Methods: The study analyzed 242 FL patients treated with RCHOP or BR in the phase III FIL FOLL12 trial. Genomic DNA from baseline (N=242) and sequential samples (N=211) were available from whole peripheral blood and assessed for CH using CAPP-Seq-based NGS. The gene panel included 28 CH-related genes and a 1% VAF was set for variant calling. Clonal fitness (s, per year) was estimated from weighted regression on logit-transformed VAF. Clones were classified as increasing (s > 0.25/yr), decreasing (s < –0.25/yr), or stable when the 95% CI included zero.
Results: At baseline, CH mutations were identified in 88 cases (36.4%) with DNMT3A (16.9%) and TET2 (12.0%) being the most common affected genes. CH+ patients had a significantly higher median age of 66 years compared to 57 for CH- patients (P<0.001). CH+ patients showed superimposable PFS and OS compared to CH- patients with a 72-month PFS of 65.4% compared to 62.6% (P=0.579) and a 72-month OS of 91.3% compared to 93.9% in CH- patients (P=0.532), respectively. CH was associated with increased hematologic toxicities, with TET2 mutations predicting higher rates of anemia (25.0% vs. 8.7%; P=0.002), thrombocytopenia (29.2% vs. 10.0%; P=0.002), and grade ≥3 neutropenia (72.2% vs. 35.7%; P=0.042).
The dynamics of CH were assessed in 211 paired samples collected after chemo-immunotherapy (CIT; median follow-up 30 months, IQR 12–36). CH prevalence increased from 36.4% to 48.3% (P=0.01), consistent with therapy-driven clonal selection. Canonical CH mutations (DNMT3A/TET2) remained largely stable over time (median s~+0.23/yr), whereas DNA damage response (DDR) gene mutations (PPM1D, CHEK2, TP53) exhibited markedly elevated clonal fitness (PPM1D~+1.23/yr; CHEK2~+0.90/yr; TP53~+0.79/yr), supporting strong positive selection under CIT. Both regimens promoted PPM1D/CHEK2 expansion, while TP53 growth was exclusive to BR (4.0% vs. 15.2%, P=0.007; RCHOP: 2.1% vs. 1.7%, P=0.794). Importantly, CIT-driven enrichment of high-fitness DDR clones was associated with a three-fold increase in secondary malignancy risk (OR=3.056; P=0.008), indicating a major contribution to long-term toxicity.
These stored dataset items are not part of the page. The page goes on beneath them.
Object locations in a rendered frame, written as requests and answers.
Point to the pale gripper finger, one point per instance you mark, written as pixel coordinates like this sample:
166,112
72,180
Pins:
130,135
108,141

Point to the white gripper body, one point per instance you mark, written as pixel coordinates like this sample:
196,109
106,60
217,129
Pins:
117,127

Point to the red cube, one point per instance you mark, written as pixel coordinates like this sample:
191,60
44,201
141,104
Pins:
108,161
Conclusions: CH does not associate with poor outcomes in FL patients when treated in 1st line with standard of care RCHOP or BR regimens. However, TET2 mutations associate with a higher frequency of hematological toxicity in FL treated with CIT. CIT promotes the expansion of DDR-mutated CH clones, with TP53 growth occurring exclusively after BR. High-fitness DDR clones predict a three-fold increase in secondary malignancy risk, supporting CH profiling as a biomarker to guide chemo-free approaches and limit treatment-related toxicity.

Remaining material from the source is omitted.